According to Brown, it is imperative that animal agriculture comes to an end, because of the ‘catastrophic impact of animal-based foods’ on the environment.
Ending animal agriculture
“Our mission is to completely replace animals in the food system by 2035. You laugh but we are absolutely serious about it and it’s doable,” he told the conference.
“From the time the first super crappy low-resolution digital camera came on the market until Kodak basically shut down its film business was about 10 years. If you can make something that outperforms in delivering what consumers want the market can work fast.”
Speaking about the impact of animal ag on the planet, he added: “I realized the problem was the catastrophic environmental impact of the use of animals as a food technology. Nothing comes even remotely close.”
Mission
This is not the only time Brown has spoken publically about his mission. He first spoke about his major plans at a press briefing in 2017, announcing: “We want to completely replace animals as a food production technology by 2035. We are working on producing all foods that we get from animals.”
Impossible Foods Chief Communications officer Rachel Konrad added: “We’re not a burger company. We’re a tech platform for food. Our first product was ‘proof of concept’. We can have second, or tenth, products after that.”
Impossible Burger
Impossible Foods has had a huge year so far, launching version 2.0 of its plant-based patty several months ago. In April, it was revealed that fast-food giant Burger King would be using the patty in a meat-free version of its flagship sandwich The Whopper.
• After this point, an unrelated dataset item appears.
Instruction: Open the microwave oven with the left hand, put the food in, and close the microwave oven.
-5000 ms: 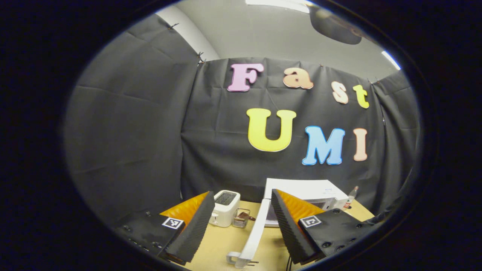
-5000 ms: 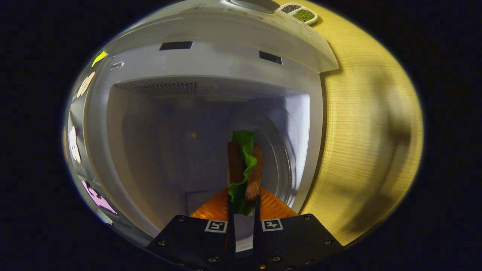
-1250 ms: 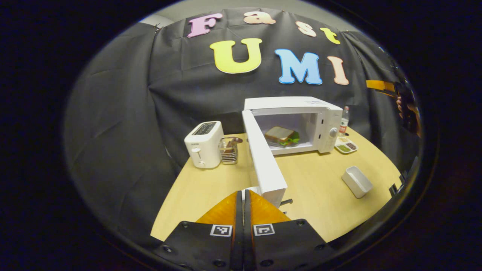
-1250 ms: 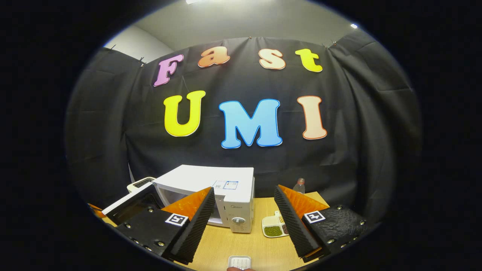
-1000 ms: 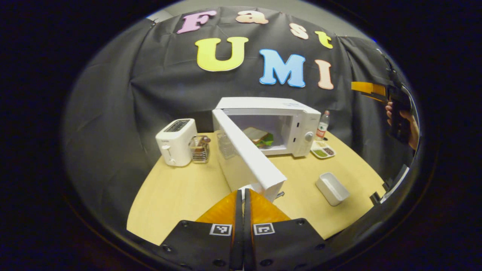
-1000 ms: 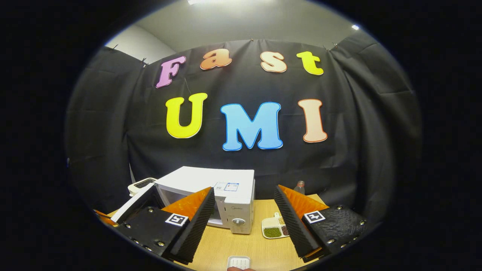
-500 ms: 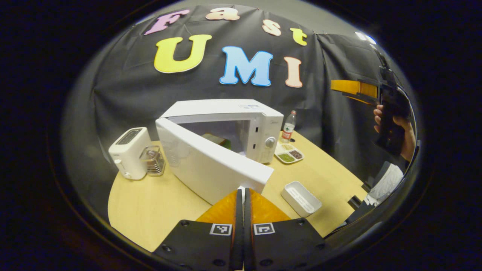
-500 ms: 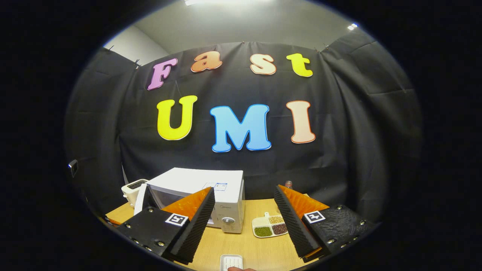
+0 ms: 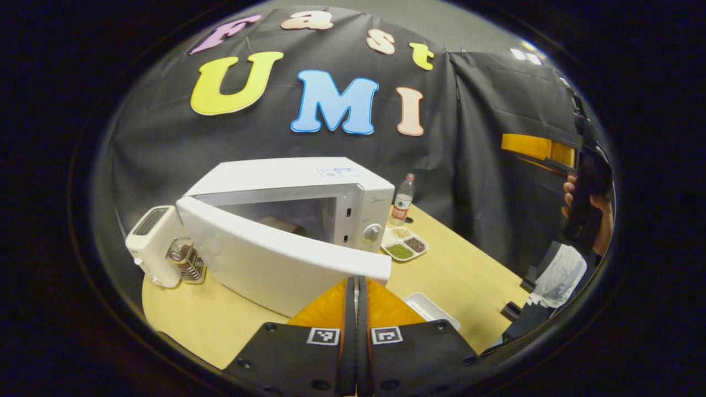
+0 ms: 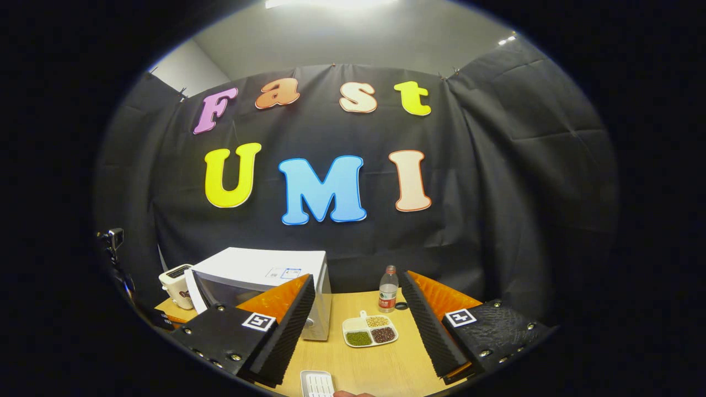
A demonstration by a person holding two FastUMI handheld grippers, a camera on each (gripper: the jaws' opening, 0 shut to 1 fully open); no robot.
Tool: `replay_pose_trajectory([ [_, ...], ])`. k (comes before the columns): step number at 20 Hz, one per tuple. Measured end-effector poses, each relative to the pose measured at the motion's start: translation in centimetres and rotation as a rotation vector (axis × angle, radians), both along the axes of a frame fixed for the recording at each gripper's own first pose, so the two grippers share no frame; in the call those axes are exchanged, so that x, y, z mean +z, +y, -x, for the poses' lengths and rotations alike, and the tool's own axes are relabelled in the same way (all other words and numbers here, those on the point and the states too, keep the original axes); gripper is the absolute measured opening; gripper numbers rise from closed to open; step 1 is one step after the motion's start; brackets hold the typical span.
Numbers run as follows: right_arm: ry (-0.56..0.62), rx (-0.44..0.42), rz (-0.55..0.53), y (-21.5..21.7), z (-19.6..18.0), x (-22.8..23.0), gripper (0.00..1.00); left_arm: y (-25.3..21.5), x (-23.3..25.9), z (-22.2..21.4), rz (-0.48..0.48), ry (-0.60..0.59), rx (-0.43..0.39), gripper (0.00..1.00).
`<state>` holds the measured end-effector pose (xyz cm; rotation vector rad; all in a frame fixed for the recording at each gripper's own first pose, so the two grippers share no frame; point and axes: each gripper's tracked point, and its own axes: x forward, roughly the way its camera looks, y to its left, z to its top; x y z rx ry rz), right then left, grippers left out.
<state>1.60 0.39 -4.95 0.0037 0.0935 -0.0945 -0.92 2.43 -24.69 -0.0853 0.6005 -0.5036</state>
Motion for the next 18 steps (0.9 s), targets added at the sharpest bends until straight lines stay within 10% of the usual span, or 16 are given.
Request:
replay_pose_trajectory([
  [18, 0.006, -0.022, 0.001, -2.1, -1.8, -0.6, 0.96, -6.4, -2.2, -10.9, 0.037, 0.019, 0.098, 0.07],
])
The Impossible Whopper features the same burger build as the store’s traditional beef-based option, replacing the patty with Impossible Foods’ plant-based patty. It also features tomatoes, lettuce, mayonnaise, pickles, and sliced white onions on sesame seed bun. Mayo can be removed to make the option free of animal ingredients.
The fast-food chain initially trialed the Impossible Whopper in 59 locations in and around St. Louis, Missouri. Now the brand has plans to make it available in more regions throughout the Summer, and nationally by the end of 2019.
Controversy
Impossible Foods’ trajectory has not been without controversy; it describes its patty as plant-based rather than vegan because one of its ingredients – soy leghemoglobin aka ‘heme’ – was fed to rats in order to test its safety. In excess of 180 rats were killed as a result of the testing.
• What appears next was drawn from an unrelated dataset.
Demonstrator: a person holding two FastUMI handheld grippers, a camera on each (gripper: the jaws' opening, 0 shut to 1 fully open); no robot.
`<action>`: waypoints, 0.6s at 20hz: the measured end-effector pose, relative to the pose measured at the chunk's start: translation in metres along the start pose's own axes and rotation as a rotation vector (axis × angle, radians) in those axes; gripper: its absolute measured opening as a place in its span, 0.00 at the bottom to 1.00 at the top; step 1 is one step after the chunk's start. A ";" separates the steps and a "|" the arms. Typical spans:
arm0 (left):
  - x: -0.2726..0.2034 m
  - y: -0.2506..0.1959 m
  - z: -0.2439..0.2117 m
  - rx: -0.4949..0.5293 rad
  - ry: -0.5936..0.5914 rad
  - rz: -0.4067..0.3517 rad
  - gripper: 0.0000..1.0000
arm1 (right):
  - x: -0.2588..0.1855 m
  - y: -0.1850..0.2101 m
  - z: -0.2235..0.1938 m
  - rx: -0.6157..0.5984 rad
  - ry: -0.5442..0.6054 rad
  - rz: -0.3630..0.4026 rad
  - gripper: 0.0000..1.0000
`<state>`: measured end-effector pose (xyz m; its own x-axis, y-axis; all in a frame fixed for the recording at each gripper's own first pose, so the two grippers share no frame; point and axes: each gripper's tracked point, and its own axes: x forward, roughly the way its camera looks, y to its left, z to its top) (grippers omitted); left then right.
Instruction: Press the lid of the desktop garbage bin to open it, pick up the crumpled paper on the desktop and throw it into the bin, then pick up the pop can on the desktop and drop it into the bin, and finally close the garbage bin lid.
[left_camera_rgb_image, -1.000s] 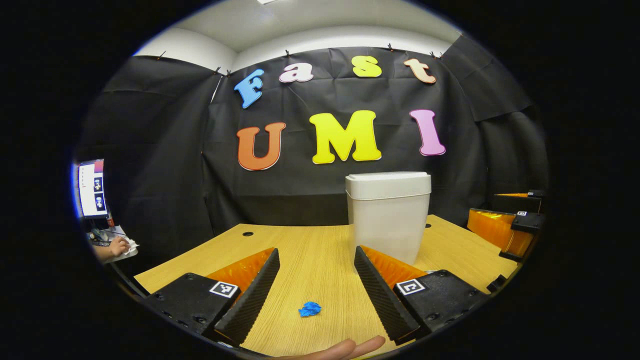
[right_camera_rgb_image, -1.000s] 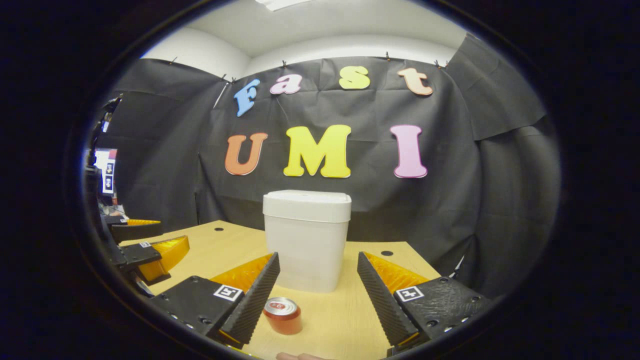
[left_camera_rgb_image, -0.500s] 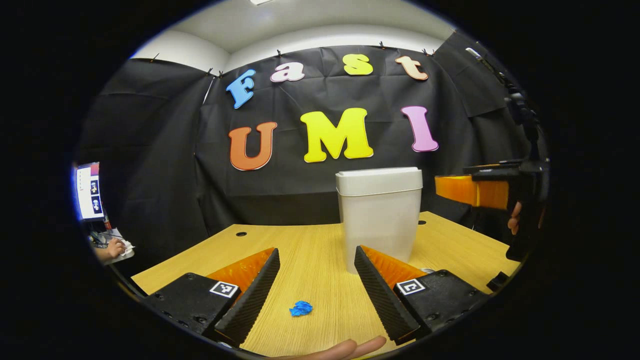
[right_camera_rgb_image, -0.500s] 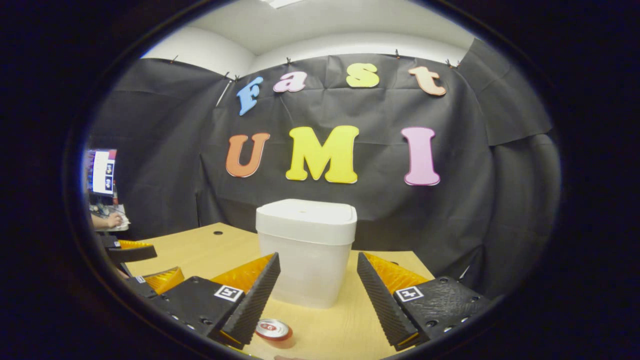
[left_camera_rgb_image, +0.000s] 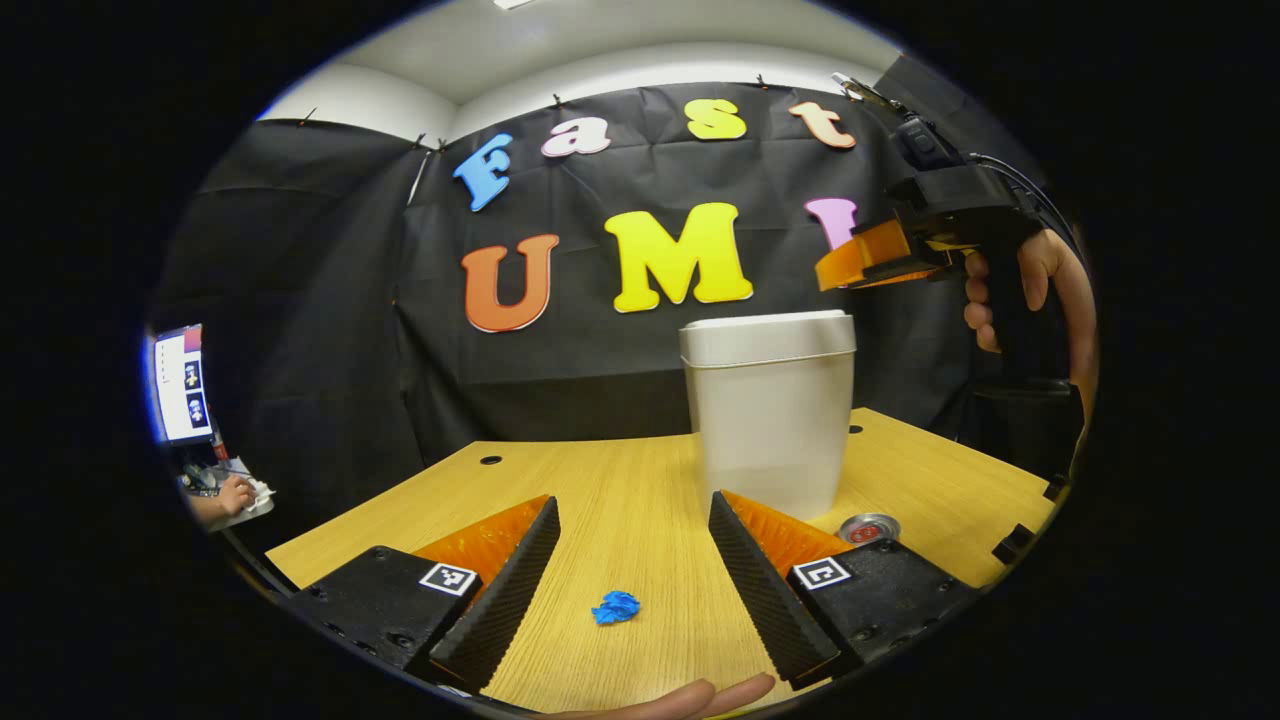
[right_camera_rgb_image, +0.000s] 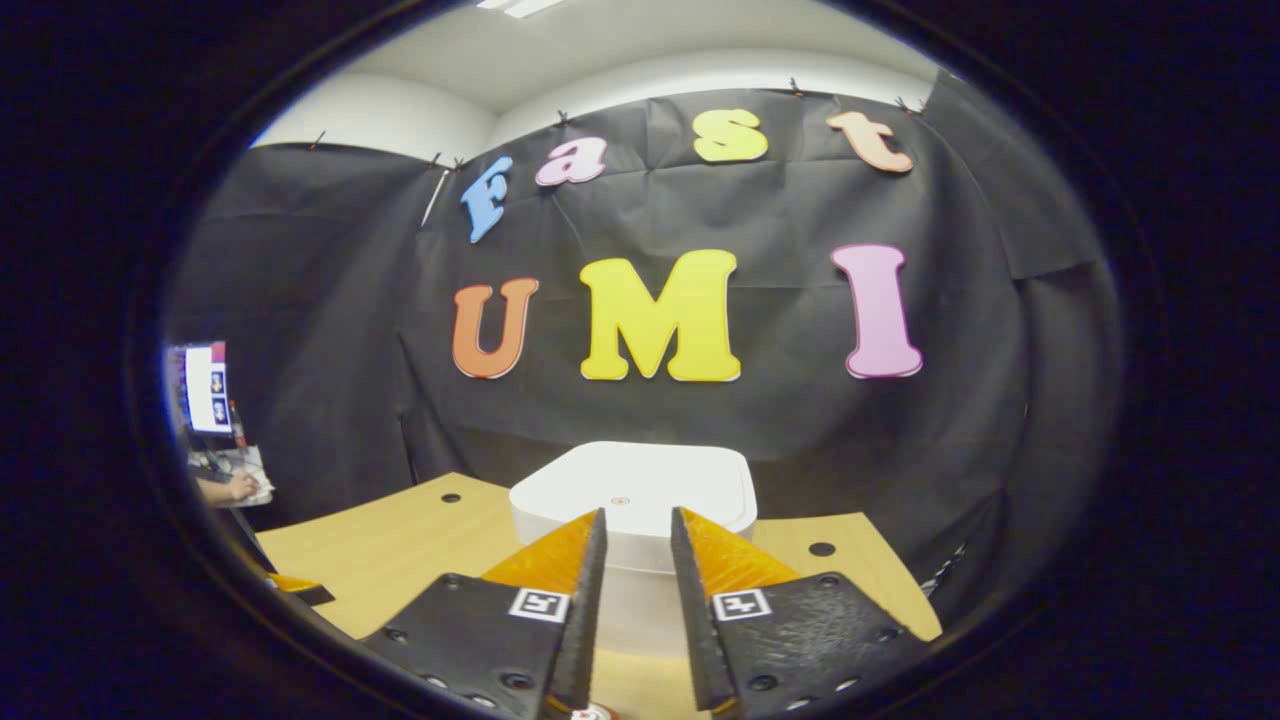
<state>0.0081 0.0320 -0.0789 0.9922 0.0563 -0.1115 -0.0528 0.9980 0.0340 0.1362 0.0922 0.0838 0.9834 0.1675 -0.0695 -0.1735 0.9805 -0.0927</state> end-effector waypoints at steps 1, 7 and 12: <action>0.000 0.005 0.000 -0.011 0.004 0.008 0.99 | 0.005 0.006 0.002 0.005 0.000 0.012 0.18; 0.001 0.016 -0.004 -0.010 -0.001 0.024 0.99 | 0.045 0.027 -0.003 0.056 0.086 0.045 0.00; 0.004 0.010 -0.020 -0.013 0.020 -0.014 0.99 | 0.079 0.009 -0.012 0.086 0.139 -0.037 0.00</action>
<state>0.0089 0.0432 -0.0987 0.9903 0.0425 -0.1319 -0.0403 0.9990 0.0195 0.2117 0.1131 0.0658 0.9713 0.1212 -0.2047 -0.1264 0.9919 -0.0125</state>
When the testing became public knowledge, Impossible Foods CEO Pat Brown, a vegan of more than 16 years, published a statement titled The Agonizing Dilemma of Animal Testing.
In it, Brown said the core of his company’s mission is to ‘eliminate exploitation of animals in the food system’, as well as reduce the impact of animal agriculture on the environment.
“Among the thousands of animal species surveyed every decade by the World Wildlife Fund, the total number of living individual wild animals today is less than half what it was 40 years ago,” he wrote.
“This wildlife loss is overwhelmingly due to the exploitation of animals for food, including hunting, fishing and especially the replacement of wildlife habitat by animal farming.”